Berdasarkan dua hal di atas, maka jika DKB dianggap
penting dan perlu untuk direvitalisasi, hal terbaik adalah melakukan dialog
antara pemerintah dan masyarakat kesenian. Dengan silaturahmi pemikiran seperti
itu, pemerintah sebagai eksekutif memahami harapan dari seniman sebagai subjek dan
seniman memiliki acuan terhadap cara pandang pemerintah terkait kebijakan
kesenian dan kebudayaan. Pada tahap selanjutnya, berdasarkan masukkan
dari masyarakat kesenian, Gubernur harus berani melakukan terobosan dengan
membuat Panitia Seleksi (Pansel) Ketua DKB sehingga legal standing bisa lebih kuat dan proses pendirian DKB bisa lebih
transparan. Untuk pendirian Pansel setidaknya harus melibatkan tiga komponen
yaitu akademisi, seniman dan pihak pemerintah yang
berkepentingan (Disbudpar).
Melalui otoritas yang dikeluarkan Gubernur mereka harus melahirkan acuan teknis
yang jelas seperti kriteria yang ketat, agenda seleksi dan perangkat teknis
lainnya sehingga pada akhirnya Pansel bisa mendapatkan beberapa figur
Ketua/ pengurus DKB yang kemudian
diputuskan melalui Surat Keputusan Gubernur Banten.
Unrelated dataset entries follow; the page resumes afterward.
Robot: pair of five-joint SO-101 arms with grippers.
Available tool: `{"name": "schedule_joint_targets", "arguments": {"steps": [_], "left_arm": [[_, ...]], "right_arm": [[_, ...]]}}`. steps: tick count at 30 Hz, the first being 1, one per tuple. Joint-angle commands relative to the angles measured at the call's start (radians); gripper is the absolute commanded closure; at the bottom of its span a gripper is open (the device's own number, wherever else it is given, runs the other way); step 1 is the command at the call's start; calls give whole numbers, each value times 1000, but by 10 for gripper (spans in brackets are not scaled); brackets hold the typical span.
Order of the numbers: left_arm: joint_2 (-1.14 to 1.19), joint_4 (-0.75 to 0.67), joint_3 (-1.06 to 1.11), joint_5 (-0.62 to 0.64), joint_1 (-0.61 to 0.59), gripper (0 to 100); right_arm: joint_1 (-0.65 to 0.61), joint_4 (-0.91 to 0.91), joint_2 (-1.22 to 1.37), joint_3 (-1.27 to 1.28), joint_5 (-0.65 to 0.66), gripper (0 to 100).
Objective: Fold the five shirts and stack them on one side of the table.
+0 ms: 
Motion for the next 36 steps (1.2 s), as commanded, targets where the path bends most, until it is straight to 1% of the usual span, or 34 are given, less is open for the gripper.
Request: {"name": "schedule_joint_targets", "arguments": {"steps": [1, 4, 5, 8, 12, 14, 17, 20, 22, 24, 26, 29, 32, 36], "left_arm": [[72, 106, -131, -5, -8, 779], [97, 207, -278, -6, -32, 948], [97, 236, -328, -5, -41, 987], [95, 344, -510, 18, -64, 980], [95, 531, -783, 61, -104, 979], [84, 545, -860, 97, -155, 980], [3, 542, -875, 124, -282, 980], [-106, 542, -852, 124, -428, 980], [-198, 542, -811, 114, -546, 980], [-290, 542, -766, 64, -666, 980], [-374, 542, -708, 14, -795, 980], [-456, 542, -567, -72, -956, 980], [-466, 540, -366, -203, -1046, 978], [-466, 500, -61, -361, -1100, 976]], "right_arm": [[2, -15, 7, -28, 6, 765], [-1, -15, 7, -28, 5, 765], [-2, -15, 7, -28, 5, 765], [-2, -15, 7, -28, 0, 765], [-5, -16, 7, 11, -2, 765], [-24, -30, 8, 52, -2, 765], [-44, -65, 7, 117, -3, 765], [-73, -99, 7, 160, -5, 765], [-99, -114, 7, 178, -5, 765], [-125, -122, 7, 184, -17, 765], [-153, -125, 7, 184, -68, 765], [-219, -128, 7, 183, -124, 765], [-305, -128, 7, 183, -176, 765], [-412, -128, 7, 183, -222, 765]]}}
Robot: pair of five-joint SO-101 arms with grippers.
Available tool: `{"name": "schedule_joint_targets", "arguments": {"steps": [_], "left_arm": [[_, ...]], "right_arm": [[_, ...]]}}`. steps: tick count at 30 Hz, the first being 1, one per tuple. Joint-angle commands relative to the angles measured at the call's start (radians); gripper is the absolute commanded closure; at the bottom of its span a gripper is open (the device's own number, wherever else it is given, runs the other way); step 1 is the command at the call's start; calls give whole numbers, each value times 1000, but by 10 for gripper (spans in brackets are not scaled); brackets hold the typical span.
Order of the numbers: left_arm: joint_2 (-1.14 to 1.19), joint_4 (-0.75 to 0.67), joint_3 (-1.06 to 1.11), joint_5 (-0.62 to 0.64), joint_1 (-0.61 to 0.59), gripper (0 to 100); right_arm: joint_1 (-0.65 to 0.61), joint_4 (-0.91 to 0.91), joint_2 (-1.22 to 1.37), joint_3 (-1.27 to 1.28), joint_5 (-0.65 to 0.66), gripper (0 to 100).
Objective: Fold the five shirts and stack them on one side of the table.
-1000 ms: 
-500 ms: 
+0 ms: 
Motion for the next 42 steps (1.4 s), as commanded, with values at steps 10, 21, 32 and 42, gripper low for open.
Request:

Terlepas dari hal-hal teknis di atas, saya melihat
bahwa potensi kesenian di Banten cukup berkembang pesat. Hal ini terlihat dari
geliat pelbagai komunitas kesenian untuk
mempresentasikan karyanya di ruang publik. Di wilayah kesusastraan, beberapa
penulis Banten sudah sering terlibat pada perhelatan di tingkat nasional bahkan
internasional. Begitupun pada wilayah tari, teater, seni rupa, musik dan film. Potensi
ini tentu cukup membanggakan.Apa lagi kita mendengar bahwa Festival Film
Indonesia yang cukup bergengsi di tanah air itu akan dilaksanakan di Banten
pada akhir tahun ini. Namun jika tidak ada wadah untuk menampung kreativitas
kesenian di Banten, potensi semacam ini akan musnah secara perlahan dan kita
akan gamang terhadap kehidupan kesenian dan kebudayaan di masa mendatang.